§ Task description: Please, could you print all the lines below exactly, leaving out the pictures?

§ Exercise data:

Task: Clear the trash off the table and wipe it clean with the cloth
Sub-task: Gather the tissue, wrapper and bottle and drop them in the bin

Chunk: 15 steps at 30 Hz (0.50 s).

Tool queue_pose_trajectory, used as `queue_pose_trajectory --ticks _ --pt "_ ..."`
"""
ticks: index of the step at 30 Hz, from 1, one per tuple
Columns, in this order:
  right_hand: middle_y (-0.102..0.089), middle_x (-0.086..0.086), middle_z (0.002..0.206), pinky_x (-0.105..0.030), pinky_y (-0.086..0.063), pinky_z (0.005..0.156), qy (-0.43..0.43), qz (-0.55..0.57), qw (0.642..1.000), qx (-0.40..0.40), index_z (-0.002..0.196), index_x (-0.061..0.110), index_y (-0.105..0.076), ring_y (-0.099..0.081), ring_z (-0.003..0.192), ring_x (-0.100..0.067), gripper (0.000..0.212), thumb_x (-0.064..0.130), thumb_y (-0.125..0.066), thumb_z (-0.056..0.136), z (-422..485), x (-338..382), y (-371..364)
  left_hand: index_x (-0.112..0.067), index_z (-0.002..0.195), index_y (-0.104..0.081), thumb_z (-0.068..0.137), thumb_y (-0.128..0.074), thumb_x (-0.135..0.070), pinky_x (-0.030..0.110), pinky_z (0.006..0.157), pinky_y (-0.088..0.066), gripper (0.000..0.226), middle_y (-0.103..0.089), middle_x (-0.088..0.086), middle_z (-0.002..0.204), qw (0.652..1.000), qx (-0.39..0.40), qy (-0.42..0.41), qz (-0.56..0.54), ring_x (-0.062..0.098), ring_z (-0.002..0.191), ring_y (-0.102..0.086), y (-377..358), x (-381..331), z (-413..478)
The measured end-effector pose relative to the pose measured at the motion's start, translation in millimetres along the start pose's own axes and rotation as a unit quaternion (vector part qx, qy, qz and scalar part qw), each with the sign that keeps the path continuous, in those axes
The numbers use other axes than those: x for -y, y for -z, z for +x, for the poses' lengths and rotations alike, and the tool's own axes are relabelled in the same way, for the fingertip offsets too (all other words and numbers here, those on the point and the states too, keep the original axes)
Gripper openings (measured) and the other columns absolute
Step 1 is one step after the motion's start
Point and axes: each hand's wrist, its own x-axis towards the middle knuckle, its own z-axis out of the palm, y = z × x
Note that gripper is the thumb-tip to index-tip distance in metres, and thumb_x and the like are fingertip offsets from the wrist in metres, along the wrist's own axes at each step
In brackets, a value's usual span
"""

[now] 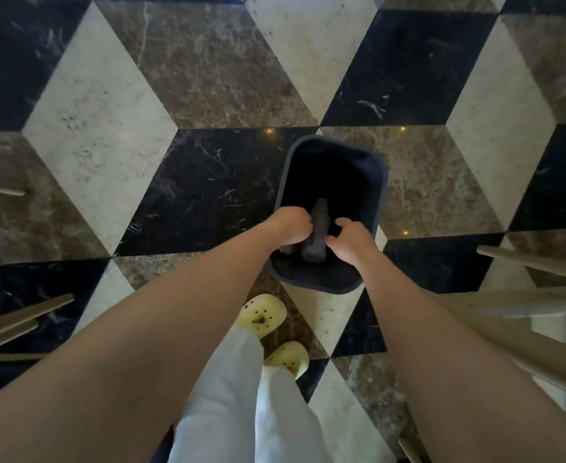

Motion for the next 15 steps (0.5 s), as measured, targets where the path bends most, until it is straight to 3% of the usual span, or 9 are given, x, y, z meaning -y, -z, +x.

§ Solution to the exercise:
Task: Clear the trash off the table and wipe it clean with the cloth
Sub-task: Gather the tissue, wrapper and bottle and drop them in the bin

Chunk: 15 steps at 30 Hz (0.50 s).

Tool queue_pose_trajectory, used as `queue_pose_trajectory --ticks _ --pt "_ ..."`
"""
ticks: index of the step at 30 Hz, from 1, one per tuple
Columns, in this order:
  right_hand: middle_y (-0.102..0.089), middle_x (-0.086..0.086), middle_z (0.002..0.206), pinky_x (-0.105..0.030), pinky_y (-0.086..0.063), pinky_z (0.005..0.156), qy (-0.43..0.43), qz (-0.55..0.57), qw (0.642..1.000), qx (-0.40..0.40), index_z (-0.002..0.196), index_x (-0.061..0.110), index_y (-0.105..0.076), ring_y (-0.099..0.081), ring_z (-0.003..0.192), ring_x (-0.100..0.067), gripper (0.000..0.212), thumb_x (-0.064..0.130), thumb_y (-0.125..0.066), thumb_z (-0.056..0.136), z (-422..485), x (-338..382), y (-371..364)
  left_hand: index_x (-0.112..0.067), index_z (-0.002..0.195), index_y (-0.104..0.081), thumb_z (-0.068..0.137), thumb_y (-0.128..0.074), thumb_x (-0.135..0.070), pinky_x (-0.030..0.110), pinky_z (0.006..0.157), pinky_y (-0.088..0.066), gripper (0.000..0.226), middle_y (-0.103..0.089), middle_x (-0.088..0.086), middle_z (-0.002..0.204), qw (0.652..1.000), qx (-0.39..0.40), qy (-0.42..0.41), qz (-0.56..0.54), ring_x (-0.062..0.098), ring_z (-0.002..0.191), ring_y (-0.102..0.086), y (-377..358), x (-381..331), z (-413..478)
The measured end-effector pose relative to the pose measured at the motion's start, translation in millimetres along the start pose's own axes and rotation as a unit quaternion (vector part qx, qy, qz and scalar part qw), each with the sign that keeps the path continuous, in those axes
The numbers use other axes than those: x for -y, y for -z, z for +x, for the poses' lengths and rotations alike, and the tool's own axes are relabelled in the same way, for the fingertip offsets too (all other words and numbers here, those on the point and the states too, keep the original axes)
Gripper openings (measured) and the other columns absolute
Step 1 is one step after the motion's start
Point and axes: each hand's wrist, its own x-axis towards the middle knuckle, its own z-axis out of the palm, y = z × x
Note that gripper is the thumb-tip to index-tip distance in metres, and thumb_x and the like are fingertip offsets from the wrist in metres, along the wrist's own axes at each step
In brackets, a value's usual span
"""

[now] 

Motion for the next 15 steps (0.5 s), as measured, targets where the path bends most, until it is straight to 3% of the usual span, or 9 are given, x, y, z meaning -y, -z, +x.

That finishes the output for this exercise.